Running DeepSeek-R1 Disaggregated with WideEP on H100s#

Dynamo supports SGLang’s implementation of wide expert parallelism and large scale P/D for DeepSeek-R1! You can read their blog post here for more details. We provide a Dockerfile for this in container/Dockerfile.sglang-wideep and a sample configuration that demonstrates WideEP and P/D disaggregation. To run the exact configuration shown in the blog post, you can view the commands created by the SGLang team here. In this example, we will run 1 prefill worker on 4 H100 nodes and 1 decode worker on 4 H100 nodes (64 total GPUs).

Instructions#

  1. Build the Dynamo container using the latest published dynamo version and stable sglang version. If you want to build from a local dynamo repo, you can add --build-arg BRANCH_TYPE=local to the build command. If you want to build from a remote dynamo repo, you can add --build-arg BRANCH_TYPE=remote to the build command. If you want to use a specific tag for the default sglang version, you can add --build-arg SGLANG_IMAGE_TAG=<tag> to the build command.

Note

Please ensure that you are building this on an AMD64 (x86_64) machine.

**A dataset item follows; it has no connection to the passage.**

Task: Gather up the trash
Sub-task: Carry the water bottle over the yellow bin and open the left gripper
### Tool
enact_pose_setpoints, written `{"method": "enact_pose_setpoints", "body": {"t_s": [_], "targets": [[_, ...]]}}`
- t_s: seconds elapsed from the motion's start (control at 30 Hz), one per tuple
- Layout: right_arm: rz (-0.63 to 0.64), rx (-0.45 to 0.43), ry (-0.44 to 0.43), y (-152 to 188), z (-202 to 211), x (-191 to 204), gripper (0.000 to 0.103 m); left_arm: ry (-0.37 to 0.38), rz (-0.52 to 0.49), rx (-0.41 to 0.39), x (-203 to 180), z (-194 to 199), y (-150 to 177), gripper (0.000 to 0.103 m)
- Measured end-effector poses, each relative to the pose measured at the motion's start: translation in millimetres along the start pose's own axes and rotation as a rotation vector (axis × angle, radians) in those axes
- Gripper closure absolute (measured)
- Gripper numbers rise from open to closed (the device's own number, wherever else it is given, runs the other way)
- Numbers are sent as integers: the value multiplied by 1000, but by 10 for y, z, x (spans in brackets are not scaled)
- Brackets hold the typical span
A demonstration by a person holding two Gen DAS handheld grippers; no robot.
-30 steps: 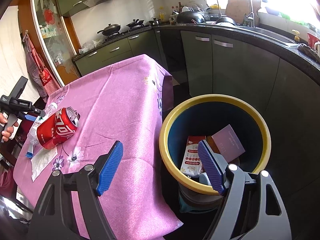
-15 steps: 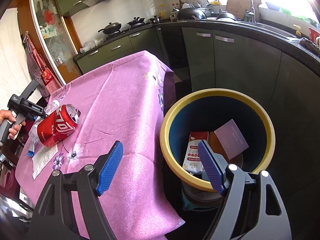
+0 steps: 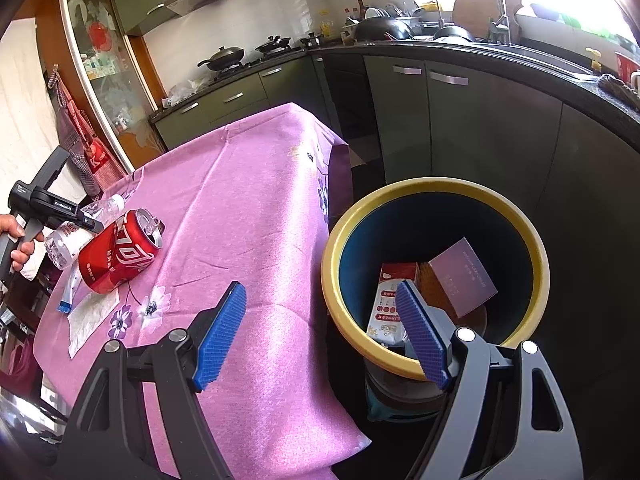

The correct SGLang image will be selected automatically via the multi-arch manifest.

cd $DYNAMO_ROOT
docker build \
  -f container/Dockerfile.sglang-wideep \
  -t dynamo-wideep \
  --no-cache \
  .
  1. You can run this container on each 8xH100 node using the following command.

Important

We recommend downloading DeepSeek-R1 and then mounting it to the container. You can find the model here

docker run \
    --gpus all \
    -it \
    --rm \
    --network host \
    --volume /PATH_TO_DSR1_MODEL/:/model/ \
    --shm-size=10G \
    --ulimit memlock=-1 \
    --ulimit stack=67108864 \
    --ulimit nofile=65536:65536 \
    --cap-add CAP_SYS_PTRACE \
    --ipc host \
    dynamo-wideep:latest

In each container, you should be in the /sgl-workspace/dynamo/components/backends/sglang directory.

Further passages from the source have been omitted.